Thirty-three years later, a wonderfully nostalgic and beautifully written glossy book has been published under the title Piers Courage, Last of the Gentlemen Racers. The author is Adam Cooper, a motor sport journalist of impeccable credentials, with a forward by Sir Frank Williams. I cannot say enough without sounding like a flack. It brought back so many painful memories, but also of those wonderful times when racers were not robots, inferior cars could make their way to the front of the grid through the skill and daring of their drivers, and when one wrong move usually ended in horrible, fiery death.
This not being an obituary column, I will not list the countless brave men who died practising their death-defying sport. Just those I was friendly with, starting with Wolfgang von Trips, the handsome German count who was killed in Monza in 1961 while leading the Formula One championship; the Marquis Alfonso de Portago, the Spanish aristo who also was a bob-sleigher and a world-class rider, killed in the last Mille Miglia in 1957. And, of course, my good friend Graham Hill, who went down in his plane after his retirement from racing. Jo Bonnier, heir to a great Swedish publishing fortune, died in Le Mans just as he was seriously contemplating retirement – he had threatened it time and again – and last but not least Jochen Rindt, who was crowned world champion posthumously the very same year of Piers's death.

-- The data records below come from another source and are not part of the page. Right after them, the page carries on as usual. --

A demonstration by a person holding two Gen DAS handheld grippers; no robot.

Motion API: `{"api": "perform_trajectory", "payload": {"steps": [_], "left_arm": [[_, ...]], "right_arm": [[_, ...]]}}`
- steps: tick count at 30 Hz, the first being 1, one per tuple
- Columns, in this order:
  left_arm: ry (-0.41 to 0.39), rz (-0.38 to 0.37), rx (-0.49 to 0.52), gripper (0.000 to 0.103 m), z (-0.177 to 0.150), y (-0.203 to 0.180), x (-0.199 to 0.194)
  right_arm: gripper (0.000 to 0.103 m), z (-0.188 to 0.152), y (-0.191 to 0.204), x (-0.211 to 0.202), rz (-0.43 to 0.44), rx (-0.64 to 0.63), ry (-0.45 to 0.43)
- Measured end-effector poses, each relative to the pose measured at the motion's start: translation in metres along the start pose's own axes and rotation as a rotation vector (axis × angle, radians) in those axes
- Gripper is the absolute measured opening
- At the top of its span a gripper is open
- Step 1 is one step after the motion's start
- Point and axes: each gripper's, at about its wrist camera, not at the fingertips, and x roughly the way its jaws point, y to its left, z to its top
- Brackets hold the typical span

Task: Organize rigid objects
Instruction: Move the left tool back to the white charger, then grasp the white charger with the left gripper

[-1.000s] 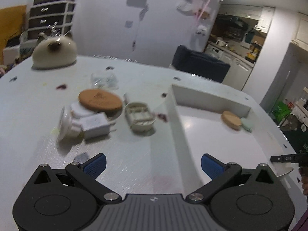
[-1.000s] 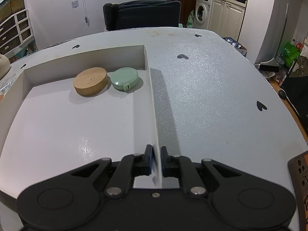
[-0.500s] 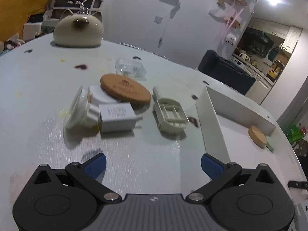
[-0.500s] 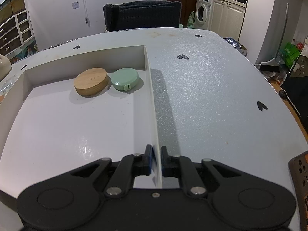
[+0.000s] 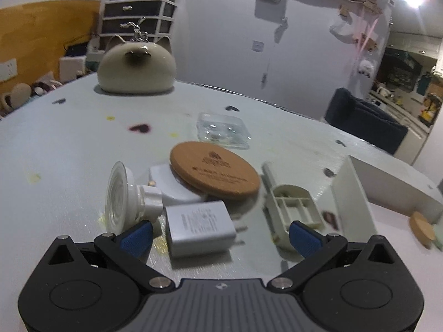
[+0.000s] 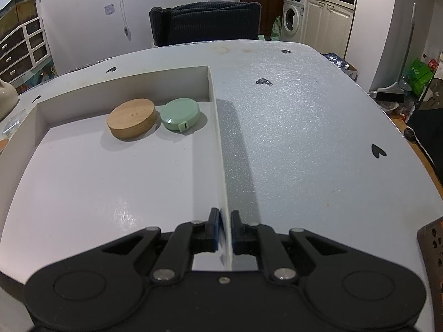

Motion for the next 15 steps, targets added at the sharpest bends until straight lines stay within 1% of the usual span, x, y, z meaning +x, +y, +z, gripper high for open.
{"api": "perform_trajectory", "payload": {"steps": [2, 3, 4, 5, 7, 9, 12, 14, 15], "left_arm": [[-0.012, 0.022, 0.004, 0.101, 0.0014, -0.0009, 0.0028], [-0.018, 0.025, 0.0, 0.099, 0.002, -0.0004, 0.0032], [-0.023, 0.028, -0.002, 0.094, 0.0022, 0.0, 0.0038], [-0.028, 0.028, -0.006, 0.093, 0.0028, 0.0013, 0.0037], [-0.027, 0.051, 0.012, 0.081, 0.0043, 0.0021, 0.0045], [-0.031, 0.049, 0.02, 0.079, 0.0044, 0.0044, 0.0043], [-0.019, 0.045, 0.07, 0.075, 0.0047, 0.0049, 0.0047], [-0.013, 0.042, 0.086, 0.075, 0.0053, 0.0054, 0.0052], [-0.011, 0.044, 0.087, 0.071, 0.0061, 0.0057, 0.0055]], "right_arm": [[0.008, 0.0002, -0.0002, 0.0001, 0.002, -0.001, 0.0], [0.008, 0.0002, -0.0002, 0.0, 0.002, -0.001, 0.0], [0.008, 0.0003, -0.0001, 0.0001, 0.002, -0.001, 0.001], [0.008, 0.0003, 0.0, 0.0001, 0.003, -0.001, 0.001], [0.008, 0.0002, -0.0001, 0.0, 0.002, -0.002, 0.0], [0.008, 0.0005, 0.0002, 0.0004, 0.002, -0.004, 0.001], [0.008, 0.0003, -0.0002, 0.0003, 0.002, -0.005, 0.001], [0.008, 0.0003, -0.0001, 0.0003, 0.002, -0.005, 0.0], [0.008, 0.0004, 0.0002, 0.0003, 0.002, -0.005, 0.0]]}}
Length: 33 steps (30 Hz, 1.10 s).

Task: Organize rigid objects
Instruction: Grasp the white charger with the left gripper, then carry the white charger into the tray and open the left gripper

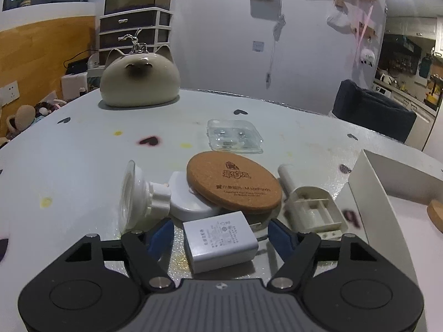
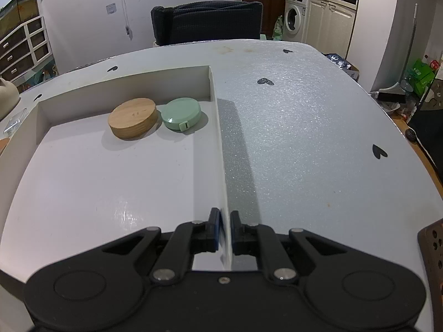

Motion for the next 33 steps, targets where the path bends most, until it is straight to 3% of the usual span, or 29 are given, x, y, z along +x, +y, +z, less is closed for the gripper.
{"api": "perform_trajectory", "payload": {"steps": [1, 16, 22, 33], "left_arm": [[0.002, 0.0, 0.002, 0.067, 0.001, 0.0, 0.0], [0.04, -0.096, 0.024, 0.066, -0.012, 0.009, -0.026], [-0.015, -0.13, 0.066, 0.066, -0.014, 0.003, -0.053], [-0.108, -0.312, 0.196, 0.066, 0.014, -0.056, -0.081]], "right_arm": [[0.008, 0.0, 0.0, 0.0, 0.0, 0.001, 0.0], [0.008, 0.0, -0.001, 0.0, 0.002, 0.003, -0.001], [0.008, 0.0, -0.001, -0.001, 0.004, 0.002, -0.002], [0.007, 0.0, -0.001, -0.001, 0.009, 0.003, -0.005]]}}
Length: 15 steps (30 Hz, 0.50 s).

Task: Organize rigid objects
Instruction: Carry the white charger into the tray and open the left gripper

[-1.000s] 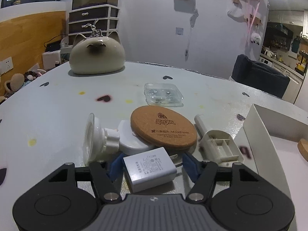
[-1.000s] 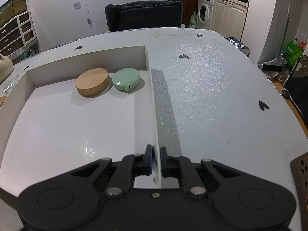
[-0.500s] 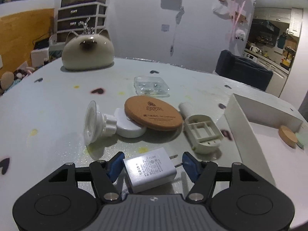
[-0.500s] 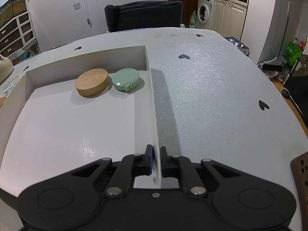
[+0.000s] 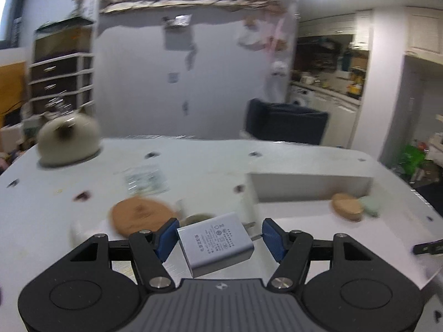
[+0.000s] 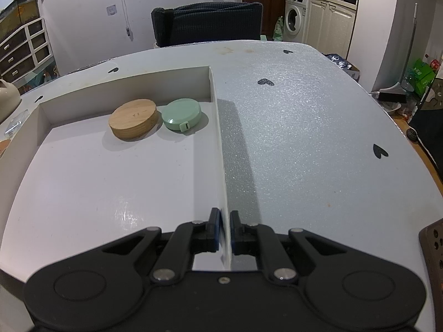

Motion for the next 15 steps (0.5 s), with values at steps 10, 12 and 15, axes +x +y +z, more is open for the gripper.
{"api": "perform_trajectory", "payload": {"steps": [10, 12, 15], "left_arm": [[0.042, -0.194, 0.098, 0.066, 0.031, -0.075, 0.056], [0.064, -0.213, 0.102, 0.066, 0.036, -0.086, 0.071], [0.094, -0.226, 0.11, 0.066, 0.043, -0.101, 0.094]], "right_arm": [[0.007, -0.001, -0.002, 0.0, 0.012, 0.004, -0.005], [0.007, 0.0, -0.002, 0.0, 0.013, 0.004, -0.004], [0.007, 0.0, -0.002, 0.0, 0.013, 0.005, -0.003]]}}
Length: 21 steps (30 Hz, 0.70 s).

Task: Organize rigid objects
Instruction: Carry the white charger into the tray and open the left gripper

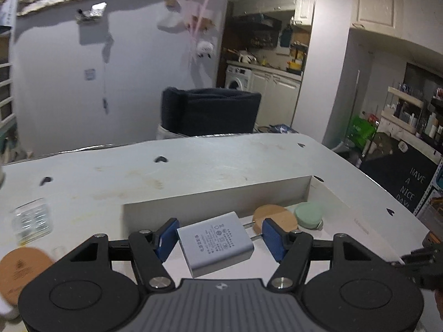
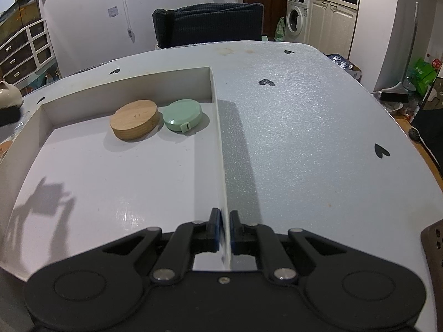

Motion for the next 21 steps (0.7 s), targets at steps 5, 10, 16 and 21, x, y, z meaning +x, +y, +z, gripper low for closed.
{"api": "perform_trajectory", "payload": {"steps": [5, 10, 16, 21], "left_arm": [[0.065, -0.001, -0.031, 0.066, 0.014, -0.006, 0.04], [0.118, 0.013, 0.017, 0.066, 0.016, -0.017, 0.074], [0.165, 0.041, 0.026, 0.066, 0.01, -0.019, 0.102], [0.179, 0.042, 0.042, 0.066, 0.007, -0.019, 0.111]], "right_arm": [[0.007, -0.001, -0.001, 0.0, 0.003, 0.006, -0.001], [0.007, -0.001, -0.002, 0.0, 0.011, 0.005, -0.002], [0.006, -0.001, -0.004, -0.001, 0.018, 0.008, -0.004], [0.006, -0.001, -0.005, -0.001, 0.021, 0.006, -0.005]]}}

The book poignantly recalls when Sally Courage went to stay with the Rindts in Switzerland after the Dutch disaster – the beautiful Nina Rindt and Sally were very close – says goodbye to Jochen, and suddenly is filled with foreboding, thinking she will never see Jochen again. (She saw his remains.)
Jackie Stewart, a three-times world champion, was the moving force behind today's safety measures. Jackie was so shocked at the death of his teammate, Fran’ois Severt, my ex-wife's betrothed at the time of his death, that he decided enough was enough. Jackie, the Rindts, Bonnier and various others in the motor industry all lived within walking distance of each other above Lake Geneva, which is where I came in. I remember them all with great affection and respect, Sir Jackie being the only survivor.
Great personal courage tinged with tragedy continued to play a role in Piers's and Sally's family. She married John Aspinall, had a son, Bassa, and her two boys, Amos and Jason, were lucky to get a stepfather such as Aspers. Amos, a conservationist, lives in Africa transporting apes and other endangered species away from the wars that have engulfed that tragic continent. He has flirted with death time and again, but one would never know it from meeting him. Jason, who was three when his father died, tried his hand at motor racing, had a couple of very competent seasons in Formula Ford, but, racing being what it is today, he had to give it up in order to earn a living.
In October 1995, driving his bike at 35 mph going west on the Cromwell Road, some foreigner made an illegal turn in front of him to go south. Jason was terribly injured and has been in a wheelchair ever since. Like everyone else in his family, he has been a model of good cheer and, however corny, courage.
Piers was a charming man, full of laughter and talent. He really was the last gentleman racer. His children are true inheritors of his charm and personal courage. Ditto his wonderful wife Sally. Someone should make a film of this book.